Stored records
-.-.-
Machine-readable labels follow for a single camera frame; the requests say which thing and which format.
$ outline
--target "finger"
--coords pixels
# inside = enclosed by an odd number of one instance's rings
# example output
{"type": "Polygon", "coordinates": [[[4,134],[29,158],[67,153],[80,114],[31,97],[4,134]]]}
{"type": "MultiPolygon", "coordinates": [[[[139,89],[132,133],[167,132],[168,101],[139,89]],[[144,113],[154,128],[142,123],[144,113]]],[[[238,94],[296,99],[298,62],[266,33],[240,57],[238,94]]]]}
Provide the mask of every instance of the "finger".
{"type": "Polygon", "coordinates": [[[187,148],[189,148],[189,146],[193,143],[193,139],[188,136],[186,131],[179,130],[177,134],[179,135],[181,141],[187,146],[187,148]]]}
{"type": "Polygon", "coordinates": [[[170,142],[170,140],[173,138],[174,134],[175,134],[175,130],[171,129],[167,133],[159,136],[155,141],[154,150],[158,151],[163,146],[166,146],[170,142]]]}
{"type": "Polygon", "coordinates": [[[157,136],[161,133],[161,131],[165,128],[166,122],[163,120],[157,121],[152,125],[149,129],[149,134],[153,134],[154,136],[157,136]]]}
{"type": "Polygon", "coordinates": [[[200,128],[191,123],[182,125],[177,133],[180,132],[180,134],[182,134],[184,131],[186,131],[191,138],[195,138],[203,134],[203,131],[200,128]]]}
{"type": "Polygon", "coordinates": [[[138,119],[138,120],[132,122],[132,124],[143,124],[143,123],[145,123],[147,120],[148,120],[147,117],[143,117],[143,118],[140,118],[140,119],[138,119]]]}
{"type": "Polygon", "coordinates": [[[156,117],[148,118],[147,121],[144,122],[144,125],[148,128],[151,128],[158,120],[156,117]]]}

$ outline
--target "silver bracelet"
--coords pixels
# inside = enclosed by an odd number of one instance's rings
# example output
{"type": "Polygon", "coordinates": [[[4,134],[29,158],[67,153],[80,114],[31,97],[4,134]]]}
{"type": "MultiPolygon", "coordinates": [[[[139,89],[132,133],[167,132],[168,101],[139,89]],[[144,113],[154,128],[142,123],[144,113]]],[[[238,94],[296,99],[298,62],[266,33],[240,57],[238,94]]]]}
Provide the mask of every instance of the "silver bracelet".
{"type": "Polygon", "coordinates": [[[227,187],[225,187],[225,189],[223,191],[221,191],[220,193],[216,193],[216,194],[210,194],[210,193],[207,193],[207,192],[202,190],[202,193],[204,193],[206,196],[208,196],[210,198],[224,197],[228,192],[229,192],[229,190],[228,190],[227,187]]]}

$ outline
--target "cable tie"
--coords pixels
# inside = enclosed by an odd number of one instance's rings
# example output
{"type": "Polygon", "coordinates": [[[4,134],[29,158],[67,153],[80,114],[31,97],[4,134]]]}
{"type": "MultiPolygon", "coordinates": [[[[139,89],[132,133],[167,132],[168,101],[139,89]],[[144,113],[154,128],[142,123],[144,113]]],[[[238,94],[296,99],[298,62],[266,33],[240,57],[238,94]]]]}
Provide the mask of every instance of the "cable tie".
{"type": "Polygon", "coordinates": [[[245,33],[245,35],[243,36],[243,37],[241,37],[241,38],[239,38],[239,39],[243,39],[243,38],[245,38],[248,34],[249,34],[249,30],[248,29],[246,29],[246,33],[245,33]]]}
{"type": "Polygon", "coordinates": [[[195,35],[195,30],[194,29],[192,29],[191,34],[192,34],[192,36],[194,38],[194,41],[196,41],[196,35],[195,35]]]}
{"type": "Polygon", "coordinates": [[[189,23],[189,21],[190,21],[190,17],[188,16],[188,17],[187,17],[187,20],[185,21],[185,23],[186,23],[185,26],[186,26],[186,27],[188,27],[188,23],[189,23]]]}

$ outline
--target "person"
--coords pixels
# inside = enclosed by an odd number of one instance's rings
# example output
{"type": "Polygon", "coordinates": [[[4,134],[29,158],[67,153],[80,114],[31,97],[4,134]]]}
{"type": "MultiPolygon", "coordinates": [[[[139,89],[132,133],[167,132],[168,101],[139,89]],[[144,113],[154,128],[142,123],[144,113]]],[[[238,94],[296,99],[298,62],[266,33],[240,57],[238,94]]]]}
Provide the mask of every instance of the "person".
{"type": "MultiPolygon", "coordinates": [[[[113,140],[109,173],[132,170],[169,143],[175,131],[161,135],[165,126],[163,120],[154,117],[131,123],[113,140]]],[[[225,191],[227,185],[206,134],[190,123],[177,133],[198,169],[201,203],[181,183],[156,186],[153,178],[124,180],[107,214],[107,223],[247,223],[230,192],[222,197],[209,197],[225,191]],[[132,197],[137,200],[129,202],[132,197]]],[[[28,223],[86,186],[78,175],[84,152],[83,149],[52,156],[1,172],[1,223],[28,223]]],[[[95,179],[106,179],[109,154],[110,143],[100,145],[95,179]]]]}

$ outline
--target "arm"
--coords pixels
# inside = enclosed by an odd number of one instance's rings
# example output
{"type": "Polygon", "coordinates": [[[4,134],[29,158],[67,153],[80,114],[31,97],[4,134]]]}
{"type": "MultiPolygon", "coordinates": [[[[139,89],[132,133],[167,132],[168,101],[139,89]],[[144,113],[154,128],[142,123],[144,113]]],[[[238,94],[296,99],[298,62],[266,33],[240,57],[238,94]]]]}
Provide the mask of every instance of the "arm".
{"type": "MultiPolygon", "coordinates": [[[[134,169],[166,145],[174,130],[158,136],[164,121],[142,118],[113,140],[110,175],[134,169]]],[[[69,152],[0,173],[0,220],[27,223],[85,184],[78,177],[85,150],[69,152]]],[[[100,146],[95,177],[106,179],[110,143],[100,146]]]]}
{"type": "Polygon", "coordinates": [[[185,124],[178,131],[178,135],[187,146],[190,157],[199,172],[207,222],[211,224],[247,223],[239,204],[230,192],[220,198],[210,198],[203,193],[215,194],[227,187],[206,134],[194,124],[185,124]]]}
-.-.-
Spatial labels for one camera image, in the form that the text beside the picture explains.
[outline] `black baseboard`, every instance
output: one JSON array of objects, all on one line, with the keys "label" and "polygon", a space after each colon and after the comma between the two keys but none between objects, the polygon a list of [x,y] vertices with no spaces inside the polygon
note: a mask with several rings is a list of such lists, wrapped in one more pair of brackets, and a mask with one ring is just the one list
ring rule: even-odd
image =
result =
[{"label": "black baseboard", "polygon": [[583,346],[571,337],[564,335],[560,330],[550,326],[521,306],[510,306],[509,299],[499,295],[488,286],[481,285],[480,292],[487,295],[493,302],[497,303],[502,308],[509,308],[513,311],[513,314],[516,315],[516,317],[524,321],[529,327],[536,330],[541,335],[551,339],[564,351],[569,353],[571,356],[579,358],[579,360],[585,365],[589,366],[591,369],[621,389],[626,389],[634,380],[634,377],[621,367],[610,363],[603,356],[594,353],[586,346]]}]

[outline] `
-.-.-
Filter the entries down to the lines that include the string "camera".

Machine-readable labels follow for a single camera frame; the requests say which thing and which format.
Spatial labels for one camera image, in the form that the text beside the picture explains.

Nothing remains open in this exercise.